Credo mengajarkan pula bahwa kerajaan Kristus tak akan berakhir. Orang Kristiani teguh “menantikan kebangkitan orang mati dan hidup di akhirat.” Dalam Syahadat Para Rasul juga diungkapkan iman kepercayaan akan Yesus Putra Allah, yang “wafat di salib, turun ke tempat penantian pada hari ketiga, bangkit dari antara orang mati, yang naik ke Surga, duduk di sebelah kanan Allah Bapa, dan yang akan datang mengadili orang hidup dan mati.” Akhirnya Konsili mengajarkan keyakinan iman akan “kebangkitan badan dan kehidupan kekal.”[1]

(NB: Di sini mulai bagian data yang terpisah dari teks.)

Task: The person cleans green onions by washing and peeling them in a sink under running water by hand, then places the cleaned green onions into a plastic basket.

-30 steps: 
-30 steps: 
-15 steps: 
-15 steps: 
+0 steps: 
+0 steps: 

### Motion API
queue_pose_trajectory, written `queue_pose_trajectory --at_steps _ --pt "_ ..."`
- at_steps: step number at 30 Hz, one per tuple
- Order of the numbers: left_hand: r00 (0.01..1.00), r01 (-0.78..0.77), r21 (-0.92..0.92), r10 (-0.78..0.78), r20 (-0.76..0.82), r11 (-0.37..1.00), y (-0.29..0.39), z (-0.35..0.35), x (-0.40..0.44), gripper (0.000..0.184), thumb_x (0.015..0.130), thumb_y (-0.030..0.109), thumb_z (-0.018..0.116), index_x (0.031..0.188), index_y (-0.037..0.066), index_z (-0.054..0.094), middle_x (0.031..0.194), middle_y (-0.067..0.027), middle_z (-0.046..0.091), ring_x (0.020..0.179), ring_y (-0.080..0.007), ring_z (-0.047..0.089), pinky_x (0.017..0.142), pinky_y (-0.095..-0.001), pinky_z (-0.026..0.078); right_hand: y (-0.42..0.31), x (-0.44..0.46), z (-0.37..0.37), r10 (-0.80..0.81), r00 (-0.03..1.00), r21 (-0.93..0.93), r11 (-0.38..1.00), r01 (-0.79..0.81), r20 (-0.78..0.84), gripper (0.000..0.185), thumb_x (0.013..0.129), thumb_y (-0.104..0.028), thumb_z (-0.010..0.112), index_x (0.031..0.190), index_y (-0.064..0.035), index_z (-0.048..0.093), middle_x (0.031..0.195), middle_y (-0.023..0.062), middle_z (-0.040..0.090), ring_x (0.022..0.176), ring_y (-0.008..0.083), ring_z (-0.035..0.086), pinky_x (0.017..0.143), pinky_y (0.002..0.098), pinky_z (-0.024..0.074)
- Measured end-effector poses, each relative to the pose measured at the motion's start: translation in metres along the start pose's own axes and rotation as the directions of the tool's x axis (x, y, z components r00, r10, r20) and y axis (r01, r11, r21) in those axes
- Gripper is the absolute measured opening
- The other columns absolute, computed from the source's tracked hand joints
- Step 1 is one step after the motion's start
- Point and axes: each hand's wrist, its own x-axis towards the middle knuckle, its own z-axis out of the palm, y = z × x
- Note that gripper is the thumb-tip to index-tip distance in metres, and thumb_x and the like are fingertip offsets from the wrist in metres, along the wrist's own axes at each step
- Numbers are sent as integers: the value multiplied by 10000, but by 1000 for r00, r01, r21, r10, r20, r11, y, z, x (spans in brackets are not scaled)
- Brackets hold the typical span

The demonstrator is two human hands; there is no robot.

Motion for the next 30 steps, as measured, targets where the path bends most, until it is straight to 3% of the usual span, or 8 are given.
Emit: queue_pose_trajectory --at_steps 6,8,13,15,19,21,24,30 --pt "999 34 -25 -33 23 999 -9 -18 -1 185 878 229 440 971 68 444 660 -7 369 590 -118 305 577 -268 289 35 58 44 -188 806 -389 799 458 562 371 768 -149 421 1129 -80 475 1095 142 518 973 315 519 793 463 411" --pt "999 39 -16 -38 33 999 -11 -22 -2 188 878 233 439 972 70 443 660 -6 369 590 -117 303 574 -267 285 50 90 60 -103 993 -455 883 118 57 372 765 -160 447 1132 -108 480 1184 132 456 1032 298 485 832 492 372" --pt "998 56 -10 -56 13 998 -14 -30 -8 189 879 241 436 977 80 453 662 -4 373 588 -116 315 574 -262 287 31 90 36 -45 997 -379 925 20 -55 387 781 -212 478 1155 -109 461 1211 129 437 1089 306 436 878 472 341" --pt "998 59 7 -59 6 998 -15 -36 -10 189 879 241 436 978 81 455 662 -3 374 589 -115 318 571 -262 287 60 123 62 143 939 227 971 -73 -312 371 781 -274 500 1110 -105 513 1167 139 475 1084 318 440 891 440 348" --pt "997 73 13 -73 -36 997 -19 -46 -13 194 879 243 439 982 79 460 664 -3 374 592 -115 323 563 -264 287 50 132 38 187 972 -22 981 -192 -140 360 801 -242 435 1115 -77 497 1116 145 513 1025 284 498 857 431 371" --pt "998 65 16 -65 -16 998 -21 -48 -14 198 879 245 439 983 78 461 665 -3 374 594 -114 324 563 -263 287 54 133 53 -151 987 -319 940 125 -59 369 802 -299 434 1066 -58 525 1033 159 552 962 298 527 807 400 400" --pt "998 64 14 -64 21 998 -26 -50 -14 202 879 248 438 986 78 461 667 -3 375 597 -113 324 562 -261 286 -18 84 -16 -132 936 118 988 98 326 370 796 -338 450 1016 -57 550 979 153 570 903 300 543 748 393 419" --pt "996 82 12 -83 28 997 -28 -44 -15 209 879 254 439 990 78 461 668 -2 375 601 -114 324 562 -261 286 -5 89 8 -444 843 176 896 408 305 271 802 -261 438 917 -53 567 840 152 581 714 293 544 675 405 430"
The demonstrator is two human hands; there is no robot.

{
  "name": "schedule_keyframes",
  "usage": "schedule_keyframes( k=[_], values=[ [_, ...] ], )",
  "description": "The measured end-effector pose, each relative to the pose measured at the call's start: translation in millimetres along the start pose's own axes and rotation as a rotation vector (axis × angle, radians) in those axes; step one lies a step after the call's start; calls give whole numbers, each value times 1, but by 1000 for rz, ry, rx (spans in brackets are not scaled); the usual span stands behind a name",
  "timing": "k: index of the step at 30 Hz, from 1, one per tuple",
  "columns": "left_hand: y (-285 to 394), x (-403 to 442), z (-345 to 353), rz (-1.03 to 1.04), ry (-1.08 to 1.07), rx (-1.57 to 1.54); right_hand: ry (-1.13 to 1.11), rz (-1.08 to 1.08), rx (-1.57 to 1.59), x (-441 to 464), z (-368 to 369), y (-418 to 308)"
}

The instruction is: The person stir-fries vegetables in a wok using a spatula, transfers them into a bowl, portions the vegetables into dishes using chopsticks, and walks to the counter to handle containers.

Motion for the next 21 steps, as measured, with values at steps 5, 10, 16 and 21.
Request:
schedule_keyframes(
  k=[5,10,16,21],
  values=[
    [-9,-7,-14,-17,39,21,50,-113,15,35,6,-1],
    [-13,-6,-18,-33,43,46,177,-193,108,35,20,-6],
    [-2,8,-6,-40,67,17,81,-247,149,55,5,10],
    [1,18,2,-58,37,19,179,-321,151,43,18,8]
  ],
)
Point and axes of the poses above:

Teologi Harapan dalam Disiplin Ilmu Teologi
Frase-frase yang dikutip dari rumusan Credo di atas merupakan rangkuman padat dari topik sentral Teologi Harapan. Teologi Harapan atau Eskatologi merupakan salah satu disiplin teologis dalam rumpun Teologi Sistematik Kristiani yang mengkaji seluk-beluk eskaton (akhir zaman) yang definitif, dan dari sana berusaha menginterpretasi masa kini serta menyampaikan motivasi bagi kita untuk bertindak sekarang.[2]
Sesuai dengan corak utamanya itu, pada umumnya tema ini ditempatkan pada bagian akhir karya-karya teologi sistematik. Namun urutan penempatan itu tak mengatakan bahwa tema ini hanya sekedar bagian akhir atau tambahan dari tema-tema yang lain. Sejak tahun 1950-an Hans Urs von Balthasar misalnya telah menempatkan eskatologi sebagai titik pusat pusaran (storm center) Ilmu Teologi.[3] Eskatologi sebagai “ibu dari semua teologi Kristiani.”[4]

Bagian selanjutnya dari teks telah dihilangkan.